ついでに帽子も被せると普通に幼児?になる。

ひと通り静子の家で終わらすと

和昭は帰ろうといった。

「ノルンついてこい。」

靴を履き、家を出た。静子もガンダルンダも見送るために外に出た。

車に乗り込み帰る2人に、静子とガンダルンダは手を振った。

「バイバーイ」と静子は言った。

和昭の車内では、後部座席にシートベルトされてノルンが座っていた。

「ガンダルンダと離れだけど大丈夫か?」

ノルンは笑っている。

「大丈夫だよ」とノルンはいった。

大した時間の経過もなく、和昭の家に着いた。

和昭の家は昔ながらの古い家で、知り合いから潰すわけにもいかないからと、頼まれて住んでいる。1台分の駐車スペースもありガレージの中にある扉を開けると家に通じていて入れる。

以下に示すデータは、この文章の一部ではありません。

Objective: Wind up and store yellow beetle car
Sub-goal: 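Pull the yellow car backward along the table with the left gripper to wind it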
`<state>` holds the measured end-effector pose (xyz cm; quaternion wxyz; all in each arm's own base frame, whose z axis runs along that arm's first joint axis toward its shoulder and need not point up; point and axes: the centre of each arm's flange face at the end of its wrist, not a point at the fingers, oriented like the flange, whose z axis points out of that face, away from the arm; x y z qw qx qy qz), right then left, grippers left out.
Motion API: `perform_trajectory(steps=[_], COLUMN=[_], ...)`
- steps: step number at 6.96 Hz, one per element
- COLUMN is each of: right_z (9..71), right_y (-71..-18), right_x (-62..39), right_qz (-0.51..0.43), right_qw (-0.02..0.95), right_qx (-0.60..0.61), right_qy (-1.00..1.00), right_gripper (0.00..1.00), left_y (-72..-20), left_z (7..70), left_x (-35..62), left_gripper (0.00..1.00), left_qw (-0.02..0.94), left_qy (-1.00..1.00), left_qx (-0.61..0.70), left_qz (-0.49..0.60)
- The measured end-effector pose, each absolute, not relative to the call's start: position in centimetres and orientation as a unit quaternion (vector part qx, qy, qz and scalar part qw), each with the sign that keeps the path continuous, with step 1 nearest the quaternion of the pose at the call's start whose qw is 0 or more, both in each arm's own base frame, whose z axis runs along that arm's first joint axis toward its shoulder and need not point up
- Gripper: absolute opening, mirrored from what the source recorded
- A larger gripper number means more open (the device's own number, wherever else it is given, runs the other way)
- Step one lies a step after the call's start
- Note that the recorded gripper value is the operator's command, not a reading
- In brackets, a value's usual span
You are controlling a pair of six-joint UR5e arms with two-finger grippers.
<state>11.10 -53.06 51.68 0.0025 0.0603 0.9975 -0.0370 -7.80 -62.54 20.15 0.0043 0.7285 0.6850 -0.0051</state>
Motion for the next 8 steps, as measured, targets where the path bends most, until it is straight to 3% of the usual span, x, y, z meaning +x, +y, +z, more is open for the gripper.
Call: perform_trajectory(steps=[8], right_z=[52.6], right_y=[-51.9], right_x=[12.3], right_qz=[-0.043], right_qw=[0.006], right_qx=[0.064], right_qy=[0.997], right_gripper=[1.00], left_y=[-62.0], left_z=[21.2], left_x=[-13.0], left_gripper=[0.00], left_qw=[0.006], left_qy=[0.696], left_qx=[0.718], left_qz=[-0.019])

和昭は車を停めると、家に入るその通用口の鍵を開けに出た。入り口を開けた途端和昭の横を颯爽とかけ足で入っていった者がいた。その後からまた、和昭の横をノルンがはしる。

「?」

そうしてるうちに、ガチャッと車の鍵がかかる音がして、和昭は家の中にはいっていった。

ドタバタはしりまわっている。

「ノルン!どこいった。」

和昭が少し大きな声で呼ぶと、

「ノルンは隠れたよ」

とガンダルンダが和昭の傍にいて教えてくれた。

「そか。」一瞬晴れやかだったが、すぐに気づいた。

「?おまえ、ガンダルンダ?!何故ここに!」

和昭がそういうと、

「俺!これからかくれんぼすんだから」と奥に走っていった。

「おいおいおいおい。」

和昭はその場ですぐに静子に電話をかけた。

「そーなのよ。一緒に並んで車見送ったと思ったら、車の中から手を振る彼らが見えたわ。2人一緒のがいいわよ。じゃよろしくね和昭さん」

戸惑う和昭「2人も見れるのか?!おれ」と言いながらも、別れされることにしたのは間違いだったと思っていた和昭でもあった。だが正直暴れん坊の2人と暮らせるのかが心配だった。

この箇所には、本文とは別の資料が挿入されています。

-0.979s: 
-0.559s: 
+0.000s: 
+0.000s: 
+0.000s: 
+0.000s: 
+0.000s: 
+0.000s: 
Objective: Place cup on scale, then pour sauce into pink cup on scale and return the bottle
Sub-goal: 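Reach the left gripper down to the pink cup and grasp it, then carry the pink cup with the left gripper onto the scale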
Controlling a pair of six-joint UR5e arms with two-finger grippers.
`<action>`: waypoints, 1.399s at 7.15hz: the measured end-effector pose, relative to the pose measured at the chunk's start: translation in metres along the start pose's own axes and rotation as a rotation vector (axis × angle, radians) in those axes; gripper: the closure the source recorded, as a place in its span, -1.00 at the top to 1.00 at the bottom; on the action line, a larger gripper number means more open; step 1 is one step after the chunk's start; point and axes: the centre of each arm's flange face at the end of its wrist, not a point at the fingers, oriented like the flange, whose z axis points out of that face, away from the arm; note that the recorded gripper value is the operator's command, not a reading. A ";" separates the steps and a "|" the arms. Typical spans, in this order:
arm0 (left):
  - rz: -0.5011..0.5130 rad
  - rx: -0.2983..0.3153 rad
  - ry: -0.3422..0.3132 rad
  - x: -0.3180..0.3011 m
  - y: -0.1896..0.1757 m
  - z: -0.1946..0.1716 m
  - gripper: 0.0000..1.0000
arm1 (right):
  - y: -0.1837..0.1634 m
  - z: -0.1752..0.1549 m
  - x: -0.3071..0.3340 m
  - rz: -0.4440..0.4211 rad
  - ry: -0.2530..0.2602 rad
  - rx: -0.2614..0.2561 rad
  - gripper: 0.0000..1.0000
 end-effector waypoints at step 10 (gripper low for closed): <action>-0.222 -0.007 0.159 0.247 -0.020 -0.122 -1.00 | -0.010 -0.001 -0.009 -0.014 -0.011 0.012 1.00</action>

「そうかぁ〜よくよく考えれば、ばあちゃんが2人見てたんだもんなぁ」

と、自分には出来ると思い込みに入っている和昭だった。

「「もういいよぉ〜もういいよぉ〜」」

2人して同じことを言っている。

その、しきりに叫ぶ2人の声が頻繁に和昭の耳に入ってくる。

「誰が探すんだよ。。。あっ、おれ?!もしかして俺かぁ」

いきなり子供2人の親になったような和昭であった。